Moms. Family. Friends. Random readers. I have had the setback of major postpartum depression after having both my boys. Like, it's bad. I can feel myself losing myself after each one...and slowly, ever SO slowly, I do end up getting back to myself again. So this time around as bad as it has been I have tried extremely hard to force myself out of bed when Kyren wakes up. It's hard, like I feel like it's way harder than it should be. Then I feel like I'm constantly having to "force" myself to do things all throughout the day just because I seriously have NO motivation and just lack the energy to do anything. So just because, or maybe just for me the next go around here are a few things that have helped me see the sunlight!

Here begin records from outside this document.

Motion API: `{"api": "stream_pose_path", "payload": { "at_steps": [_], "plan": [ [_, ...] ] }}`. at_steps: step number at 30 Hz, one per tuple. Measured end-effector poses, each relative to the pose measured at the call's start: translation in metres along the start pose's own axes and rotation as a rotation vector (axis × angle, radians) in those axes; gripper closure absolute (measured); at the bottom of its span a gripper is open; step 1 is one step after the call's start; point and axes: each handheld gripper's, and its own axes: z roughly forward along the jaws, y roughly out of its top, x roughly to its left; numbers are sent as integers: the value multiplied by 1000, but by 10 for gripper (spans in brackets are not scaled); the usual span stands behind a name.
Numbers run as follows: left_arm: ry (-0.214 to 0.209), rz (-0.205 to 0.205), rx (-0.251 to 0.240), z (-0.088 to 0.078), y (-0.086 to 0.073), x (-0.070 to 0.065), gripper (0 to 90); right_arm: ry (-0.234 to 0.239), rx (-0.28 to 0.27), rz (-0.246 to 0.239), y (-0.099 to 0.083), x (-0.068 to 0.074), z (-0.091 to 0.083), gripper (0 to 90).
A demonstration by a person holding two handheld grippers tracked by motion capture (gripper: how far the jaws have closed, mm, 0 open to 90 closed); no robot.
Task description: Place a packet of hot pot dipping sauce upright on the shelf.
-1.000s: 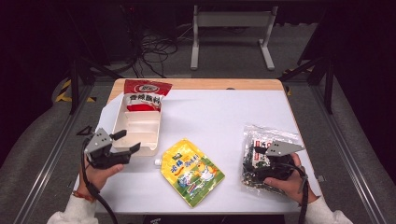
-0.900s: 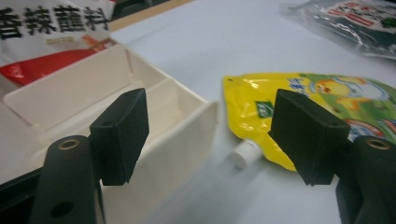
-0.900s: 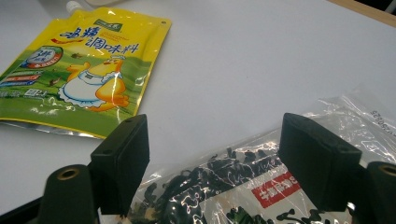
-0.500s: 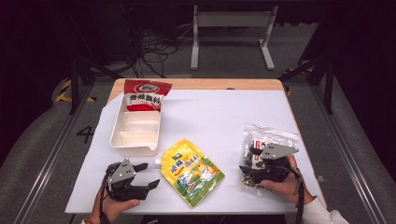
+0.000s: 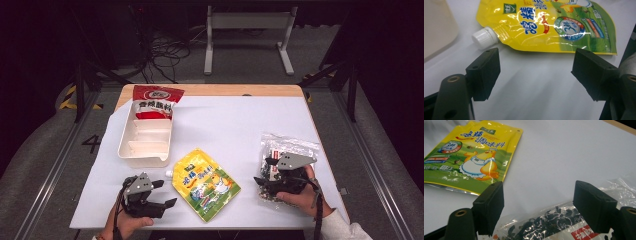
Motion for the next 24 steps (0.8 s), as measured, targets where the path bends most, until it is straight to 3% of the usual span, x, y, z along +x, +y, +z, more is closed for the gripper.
{"api": "stream_pose_path", "payload": {
  "at_steps": [1,10,15,19,21,24],
  "plan": [
    [15,14,1,1,0,-2,232,1,-5,-2,0,0,0,247],
    [5,31,19,6,-1,-5,226,-30,-6,3,2,-9,-8,247],
    [14,42,7,6,2,-7,215,-150,12,-15,-6,-25,-21,245],
    [11,61,2,5,3,-9,212,-239,39,65,-22,-54,-33,243],
    [15,69,-2,6,4,-10,212,-250,49,90,-27,-62,-35,240],
    [17,79,-5,7,7,-10,211,-280,82,173,-43,-81,-42,232]
  ]
}}
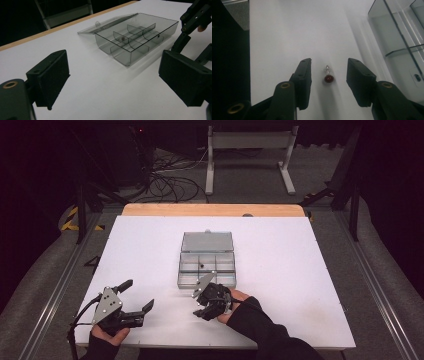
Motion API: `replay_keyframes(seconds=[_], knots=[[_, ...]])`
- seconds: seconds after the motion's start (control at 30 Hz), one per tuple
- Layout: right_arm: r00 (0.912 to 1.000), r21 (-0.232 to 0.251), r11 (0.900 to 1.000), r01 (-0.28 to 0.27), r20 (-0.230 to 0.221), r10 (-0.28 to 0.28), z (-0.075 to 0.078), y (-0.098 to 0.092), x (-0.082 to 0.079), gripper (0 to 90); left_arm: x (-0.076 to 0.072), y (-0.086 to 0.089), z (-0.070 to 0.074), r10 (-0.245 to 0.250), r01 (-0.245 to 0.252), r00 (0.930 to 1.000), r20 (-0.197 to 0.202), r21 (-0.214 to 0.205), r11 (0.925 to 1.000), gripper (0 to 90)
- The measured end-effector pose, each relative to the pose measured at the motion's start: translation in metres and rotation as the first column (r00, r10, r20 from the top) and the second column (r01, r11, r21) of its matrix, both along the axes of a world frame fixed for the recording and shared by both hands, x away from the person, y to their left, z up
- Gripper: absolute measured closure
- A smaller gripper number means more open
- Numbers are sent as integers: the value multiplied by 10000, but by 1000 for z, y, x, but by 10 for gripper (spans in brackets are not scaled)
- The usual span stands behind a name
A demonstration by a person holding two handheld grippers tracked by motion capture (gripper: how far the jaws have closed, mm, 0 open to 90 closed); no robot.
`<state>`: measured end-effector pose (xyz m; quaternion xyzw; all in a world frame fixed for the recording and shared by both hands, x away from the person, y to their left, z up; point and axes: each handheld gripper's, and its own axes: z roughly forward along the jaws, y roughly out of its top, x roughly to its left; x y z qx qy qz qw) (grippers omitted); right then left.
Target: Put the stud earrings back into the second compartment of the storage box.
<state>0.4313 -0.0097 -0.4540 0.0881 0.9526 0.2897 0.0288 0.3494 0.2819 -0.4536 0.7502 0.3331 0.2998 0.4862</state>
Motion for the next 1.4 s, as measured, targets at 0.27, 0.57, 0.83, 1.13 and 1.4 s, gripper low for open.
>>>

First, I distinctly remember the following... it was about 1 maybe even 2 weeks after Kue was born. I woke up and again "forced" myself to get ready; showered, makeup on, hair done, and clothes (anything other than sweats). I had told myself the previous night that "tomorrow is the day" I know me, I know how I operate. If I get up, get moving, and get ready I feel 100x better about myself, and about the day. So I ever so sluggishly rolled out of my bed and when I felt like my boys would be okay I hopped right in...turns out, Kueyn cried the entire time and Kyren managed to dump the full bag of potato chips all over the floor. I got out, fed the baby, picked up the spilled chips, and was determined to get myself ready from head to toe. Long story short, with lots of interruptions, baby cries, toddler tantrums, newborn feedings, and who knows what else...after 3 long hours I pulled it off...Then my Husband, (my ever so sweet, and observative husband) got home from work and didn't compliment me, and seemed like he didn't even noticed that after 2 full weeks I actually looked presentable. I waited, and I kept waiting until we jumped in to bed that night. I sadly asked him if he even noticed that I got ready today. Luckily, he did notice but didn't say anything. Insert postpartum meltdown here**! You guys, normally this wouldn't have even phased me but it did and in a BIG way. Jace has yet failed to tell me how good+pretty+sometimes even sexy I look haha!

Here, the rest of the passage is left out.